Every entry needs to appear again exactly as written below.

————

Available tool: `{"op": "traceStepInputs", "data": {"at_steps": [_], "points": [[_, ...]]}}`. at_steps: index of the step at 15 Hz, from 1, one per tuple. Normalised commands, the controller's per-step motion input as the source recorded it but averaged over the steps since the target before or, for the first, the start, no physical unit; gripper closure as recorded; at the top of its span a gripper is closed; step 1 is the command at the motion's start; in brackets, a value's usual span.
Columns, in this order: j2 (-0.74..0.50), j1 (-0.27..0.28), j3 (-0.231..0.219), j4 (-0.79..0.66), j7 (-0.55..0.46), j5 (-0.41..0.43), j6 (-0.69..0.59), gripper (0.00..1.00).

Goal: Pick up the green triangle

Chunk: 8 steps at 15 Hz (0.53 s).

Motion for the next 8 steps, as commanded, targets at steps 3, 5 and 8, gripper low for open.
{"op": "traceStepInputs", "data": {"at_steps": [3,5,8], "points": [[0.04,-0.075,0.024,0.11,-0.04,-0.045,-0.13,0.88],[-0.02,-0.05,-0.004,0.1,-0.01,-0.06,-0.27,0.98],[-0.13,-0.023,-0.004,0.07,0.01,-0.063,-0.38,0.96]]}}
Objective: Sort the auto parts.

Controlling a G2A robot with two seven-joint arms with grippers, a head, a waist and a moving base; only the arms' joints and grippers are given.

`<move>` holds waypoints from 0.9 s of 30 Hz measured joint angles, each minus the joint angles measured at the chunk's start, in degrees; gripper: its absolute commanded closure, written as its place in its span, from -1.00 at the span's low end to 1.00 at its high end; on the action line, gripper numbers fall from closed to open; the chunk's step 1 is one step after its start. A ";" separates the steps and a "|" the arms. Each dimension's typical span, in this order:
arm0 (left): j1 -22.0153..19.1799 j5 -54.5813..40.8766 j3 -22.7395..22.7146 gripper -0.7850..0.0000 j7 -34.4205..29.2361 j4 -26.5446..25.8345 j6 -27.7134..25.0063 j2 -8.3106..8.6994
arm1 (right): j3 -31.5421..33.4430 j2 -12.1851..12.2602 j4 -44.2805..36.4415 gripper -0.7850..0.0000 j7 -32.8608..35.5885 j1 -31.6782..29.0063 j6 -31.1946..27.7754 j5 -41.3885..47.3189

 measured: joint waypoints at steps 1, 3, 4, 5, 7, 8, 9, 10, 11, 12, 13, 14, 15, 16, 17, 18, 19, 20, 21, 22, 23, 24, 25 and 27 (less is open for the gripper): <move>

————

Problem solution:
Available tool: `{"op": "traceStepInputs", "data": {"at_steps": [_], "points": [[_, ...]]}}`. at_steps: index of the step at 15 Hz, from 1, one per tuple. Normalised commands, the controller's per-step motion input as the source recorded it but averaged over the steps since the target before or, for the first, the start, no physical unit; gripper closure as recorded; at the top of its span a gripper is closed; step 1 is the command at the motion's start; in brackets, a value's usual span.
Columns, in this order: j2 (-0.74..0.50), j1 (-0.27..0.28), j3 (-0.231..0.219), j4 (-0.79..0.66), j7 (-0.55..0.46), j5 (-0.41..0.43), j6 (-0.69..0.59), gripper (0.00..1.00).

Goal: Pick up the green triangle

Chunk: 8 steps at 15 Hz (0.53 s).

Motion for the next 8 steps, as commanded, targets at steps 3, 5 and 8, gripper low for open.
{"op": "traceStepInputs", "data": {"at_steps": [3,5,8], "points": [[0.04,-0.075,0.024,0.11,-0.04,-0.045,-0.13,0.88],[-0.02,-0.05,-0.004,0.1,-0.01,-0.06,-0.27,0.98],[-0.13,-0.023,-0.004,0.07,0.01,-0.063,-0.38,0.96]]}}
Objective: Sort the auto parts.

Controlling a G2A robot with two seven-joint arms with grippers, a head, a waist and a moving base; only the arms' joints and grippers are given.

`<move>` holds waypoints from 0.9 s of 30 Hz measured joint angles, each minus the joint angles measured at the chunk's start, in degrees; gripper: its absolute commanded closure, written as its place in its span, from -1.00 at the span's low end to 1.00 at its high end; on the action line, gripper numbers fall from closed to open; the chunk's step 1 is one step after its start. A ";" separates the steps and a "|" the arms. Each dimension's typical span, in this order:
arm0 (left): j1 -22.0153..19.1799 j5 -54.5813..40.8766 j3 -22.7395..22.7146 gripper -0.7850..0.0000 j7 -34.4205..29.2361 j4 -26.5446..25.8345 j6 -27.7134..25.0063 j2 -8.3106..8.6994
arm1 (right): j3 -31.5421..33.4430 j2 -12.1851..12.2602 j4 -44.2805..36.4415 gripper -0.7850..0.0000 j7 -32.8608..35.5885 j1 -31.6782..29.0063 j6 -31.1946..27.7754 j5 -41.3885..47.3189

 measured: joint waypoints at steps 1, 3, 4, 5, 7, 8, 9, 10, 11, 12, 13, 14, 15, 16, 17, 18, 19, 20, 21, 22, 23, 24, 25 and 27 (less is open for the gripper): <move>

The work is done, and the output is complete.